Konuyu baştan alalım. “Devlet çetelerinin” kuruluşu, devlet erki kullanan kurumların, hiç olmazsa bunlardan bazı birimlerin, isterseniz münferit yetkililerin deyin, bilgisi, onayı, yönlendirilmesi, doğrudan katkısı, kararı, desteği ve örtüsü dışında gerçekleşmiş olamaz. Nasıl olmuşsa olsun, hepsi sorumlu. Atatürk’ün hayal ettiği batı demokrasisinin büyük açığı.
Bu çeteler, istihbarat teşkilatı gibi bir şey. Ama yasal ve resmî değil, gayriresmî ve yasadışı, gizli, denetimi belirsiz, başına buyruk hareket edebilen, yaptıklarından hesap vermeyen, yasadışı faaliyetleri ortaya çıkınca devlet tarafından örtbas edilen. Tabiî bütün bunlar bir noktaya kadar.
Bu nokta, bir tesadüf eseri, Susurluk’ta aşıldı. Ardından Meclis araştırması, yargı derken, üstüne kapak çekildi. Mesut Yımaz, “devletin âli menfaatleri” için Susurluk’u örtbas etmeye nasıl katkıda bulunduğunu şimdi itiraf ediyor.
Bu nokta şimdi de Ergenekon’la aşıldı. AK Parti iktidarı, laiklik ve cumhuriyet elden gidiyor iddiasıyla kendisine karşı girişilen darbe hazırlığının ve darbe amaçlı provokasyon ve terör hazırlıklarının ciddi boyutlara ulaştığını görünce olayın üzerine gitti. Tutuklanan emekli ve muvazzaf subaylar, ulusalcılar, adı Susurluk’a karışmış kişiler, ve yargılama başladı.

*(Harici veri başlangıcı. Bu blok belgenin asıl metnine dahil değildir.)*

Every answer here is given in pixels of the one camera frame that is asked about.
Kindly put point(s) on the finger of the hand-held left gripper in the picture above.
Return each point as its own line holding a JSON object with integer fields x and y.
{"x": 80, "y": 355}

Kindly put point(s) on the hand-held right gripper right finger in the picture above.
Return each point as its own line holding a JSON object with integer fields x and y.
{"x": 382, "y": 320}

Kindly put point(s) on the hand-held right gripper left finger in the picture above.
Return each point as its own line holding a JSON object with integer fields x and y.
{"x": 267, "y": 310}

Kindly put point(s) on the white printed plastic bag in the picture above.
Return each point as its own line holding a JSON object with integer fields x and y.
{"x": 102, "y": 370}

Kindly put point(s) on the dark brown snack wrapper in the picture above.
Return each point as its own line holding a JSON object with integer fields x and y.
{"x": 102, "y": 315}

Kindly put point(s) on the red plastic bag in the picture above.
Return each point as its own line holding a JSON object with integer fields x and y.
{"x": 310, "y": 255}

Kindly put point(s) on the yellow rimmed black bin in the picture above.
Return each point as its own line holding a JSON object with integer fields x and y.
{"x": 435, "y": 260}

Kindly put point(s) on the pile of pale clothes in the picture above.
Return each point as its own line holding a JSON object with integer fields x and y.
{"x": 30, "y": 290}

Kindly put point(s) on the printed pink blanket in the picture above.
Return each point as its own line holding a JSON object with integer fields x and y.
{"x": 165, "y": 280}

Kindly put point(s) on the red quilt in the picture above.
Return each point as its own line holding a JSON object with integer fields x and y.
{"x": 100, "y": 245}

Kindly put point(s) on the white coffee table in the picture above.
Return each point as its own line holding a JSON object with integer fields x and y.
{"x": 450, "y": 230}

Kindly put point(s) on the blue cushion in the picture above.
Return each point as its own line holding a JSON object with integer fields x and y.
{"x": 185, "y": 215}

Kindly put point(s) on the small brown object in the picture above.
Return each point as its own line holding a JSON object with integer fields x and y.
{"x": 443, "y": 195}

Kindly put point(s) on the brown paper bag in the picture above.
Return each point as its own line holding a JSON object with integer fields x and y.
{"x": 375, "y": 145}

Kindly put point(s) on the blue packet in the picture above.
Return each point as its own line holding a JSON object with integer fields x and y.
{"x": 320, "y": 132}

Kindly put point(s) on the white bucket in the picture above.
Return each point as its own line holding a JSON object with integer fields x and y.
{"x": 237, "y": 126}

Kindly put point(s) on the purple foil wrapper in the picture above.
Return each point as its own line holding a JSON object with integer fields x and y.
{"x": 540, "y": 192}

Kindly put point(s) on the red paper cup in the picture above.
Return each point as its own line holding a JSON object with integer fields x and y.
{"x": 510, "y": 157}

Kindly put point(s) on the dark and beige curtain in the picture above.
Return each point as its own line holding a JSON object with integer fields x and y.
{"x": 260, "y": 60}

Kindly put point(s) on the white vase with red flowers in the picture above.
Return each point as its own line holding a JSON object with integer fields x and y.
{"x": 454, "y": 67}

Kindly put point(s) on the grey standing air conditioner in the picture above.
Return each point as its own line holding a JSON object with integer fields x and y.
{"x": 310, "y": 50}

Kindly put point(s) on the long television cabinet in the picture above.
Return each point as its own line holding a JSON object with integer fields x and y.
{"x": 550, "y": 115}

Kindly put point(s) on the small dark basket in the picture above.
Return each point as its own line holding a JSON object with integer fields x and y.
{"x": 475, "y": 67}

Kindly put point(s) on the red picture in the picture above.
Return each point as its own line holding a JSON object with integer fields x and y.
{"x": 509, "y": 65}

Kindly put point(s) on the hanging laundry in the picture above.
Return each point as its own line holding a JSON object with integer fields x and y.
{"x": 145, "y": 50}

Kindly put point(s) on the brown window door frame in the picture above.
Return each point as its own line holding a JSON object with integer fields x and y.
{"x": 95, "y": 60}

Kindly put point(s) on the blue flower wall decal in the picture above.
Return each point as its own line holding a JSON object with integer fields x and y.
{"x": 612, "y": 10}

Bu kez örtbas etme çabaları daha bir şiddetle yürütülüyor, İslamcı hükümet daha kararlı göründüğü için. Ama bu arada Ergenekon’a ve devlet çetelerine atfedilen geçmişteki adam öldürmeler, santajlar ve provokasyonlar da çorap ilmiği gibi sökülmeye başladı, bunları örtmek pek kolay olmasa gerek.

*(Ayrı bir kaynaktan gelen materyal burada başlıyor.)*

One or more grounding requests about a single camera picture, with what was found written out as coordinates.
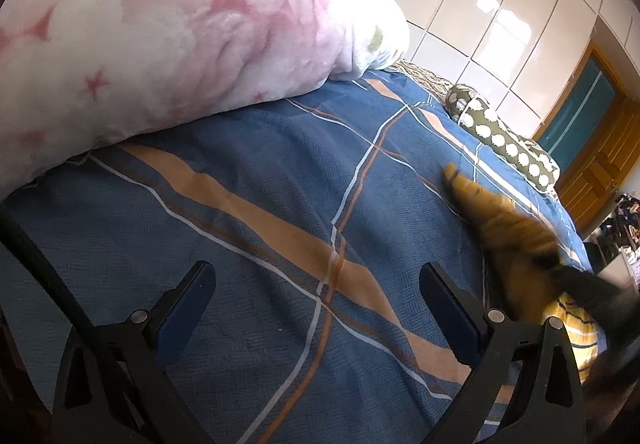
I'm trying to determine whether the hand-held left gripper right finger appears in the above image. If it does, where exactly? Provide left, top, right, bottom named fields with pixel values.
left=420, top=262, right=583, bottom=444

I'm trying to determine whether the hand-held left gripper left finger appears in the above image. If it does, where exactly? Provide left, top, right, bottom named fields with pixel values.
left=50, top=261, right=217, bottom=444

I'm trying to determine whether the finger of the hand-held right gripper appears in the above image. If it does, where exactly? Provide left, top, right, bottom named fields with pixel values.
left=547, top=264, right=640, bottom=321

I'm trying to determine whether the yellow striped knit sweater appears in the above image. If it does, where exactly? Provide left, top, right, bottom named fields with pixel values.
left=442, top=163, right=601, bottom=375

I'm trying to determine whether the beige television cabinet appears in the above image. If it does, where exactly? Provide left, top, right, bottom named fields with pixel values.
left=597, top=254, right=640, bottom=295

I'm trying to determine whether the shoe rack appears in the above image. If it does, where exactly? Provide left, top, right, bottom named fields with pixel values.
left=595, top=194, right=640, bottom=265

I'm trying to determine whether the brown wooden door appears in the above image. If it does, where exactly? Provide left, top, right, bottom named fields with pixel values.
left=555, top=108, right=640, bottom=237

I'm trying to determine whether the blue plaid bed sheet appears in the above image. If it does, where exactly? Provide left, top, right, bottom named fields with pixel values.
left=0, top=68, right=596, bottom=444

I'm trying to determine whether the green pillow with white print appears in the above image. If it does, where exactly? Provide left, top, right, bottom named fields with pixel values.
left=445, top=84, right=561, bottom=189

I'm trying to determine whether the teal glass door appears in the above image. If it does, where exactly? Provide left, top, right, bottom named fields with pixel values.
left=532, top=41, right=626, bottom=159

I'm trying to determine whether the yellow black patterned quilt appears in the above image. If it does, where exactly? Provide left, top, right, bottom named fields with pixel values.
left=387, top=61, right=453, bottom=99

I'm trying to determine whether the pink floral fleece blanket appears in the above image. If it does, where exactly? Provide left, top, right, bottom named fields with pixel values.
left=0, top=0, right=411, bottom=197

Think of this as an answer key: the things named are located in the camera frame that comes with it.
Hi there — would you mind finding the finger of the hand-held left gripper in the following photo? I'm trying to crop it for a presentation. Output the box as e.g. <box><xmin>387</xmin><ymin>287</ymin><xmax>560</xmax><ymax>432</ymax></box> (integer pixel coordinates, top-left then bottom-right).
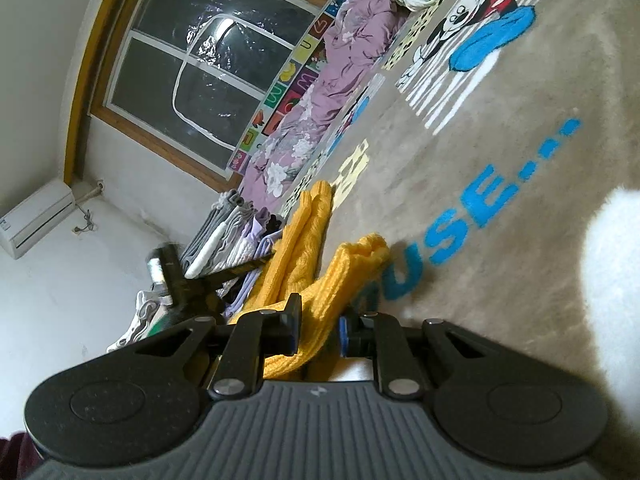
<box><xmin>212</xmin><ymin>254</ymin><xmax>275</xmax><ymax>283</ymax></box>

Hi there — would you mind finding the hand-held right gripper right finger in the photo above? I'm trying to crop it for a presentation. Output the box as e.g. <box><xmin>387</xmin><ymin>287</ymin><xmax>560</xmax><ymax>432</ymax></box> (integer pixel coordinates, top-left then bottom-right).
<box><xmin>339</xmin><ymin>312</ymin><xmax>518</xmax><ymax>402</ymax></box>

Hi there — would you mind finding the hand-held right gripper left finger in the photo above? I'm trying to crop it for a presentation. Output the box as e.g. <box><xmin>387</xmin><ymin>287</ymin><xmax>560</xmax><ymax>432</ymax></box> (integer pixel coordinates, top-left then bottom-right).
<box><xmin>127</xmin><ymin>292</ymin><xmax>303</xmax><ymax>402</ymax></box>

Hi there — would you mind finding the yellow knit sweater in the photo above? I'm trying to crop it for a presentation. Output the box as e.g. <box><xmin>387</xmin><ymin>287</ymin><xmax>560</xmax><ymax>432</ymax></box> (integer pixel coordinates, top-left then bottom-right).
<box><xmin>187</xmin><ymin>180</ymin><xmax>391</xmax><ymax>386</ymax></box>

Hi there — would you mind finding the grey and purple clothes stack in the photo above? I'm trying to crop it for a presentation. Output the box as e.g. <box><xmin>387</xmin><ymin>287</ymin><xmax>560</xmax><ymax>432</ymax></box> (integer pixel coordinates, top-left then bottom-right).
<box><xmin>180</xmin><ymin>190</ymin><xmax>286</xmax><ymax>318</ymax></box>

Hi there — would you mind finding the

Yine de Derin Devlet yapılanmasından Türkiye’nin kurtulması pek mümkün görünmüyor. Zira ilerici, laik ve kemalist diye bildiğimiz elit ve yönetici sınıfların büyük bir bölümünde kültür olmuş. Bu kültürden AK partili önde gelenlerin bir bölümü de muaf değil.
“Ergenekon içimizde.”
Ergenekon’un bir de yurtdışı uzantıları var. Bunlar, “malum ve makul” nedenler yüzünden araştırılmayacaktır.
Batı Trakya uzantısı var. Bunu Türkiye’de araştırmak “yasak”. Biz araştırmazsak, Batıtrakyalılığımızı inkâr etmiş olacağız.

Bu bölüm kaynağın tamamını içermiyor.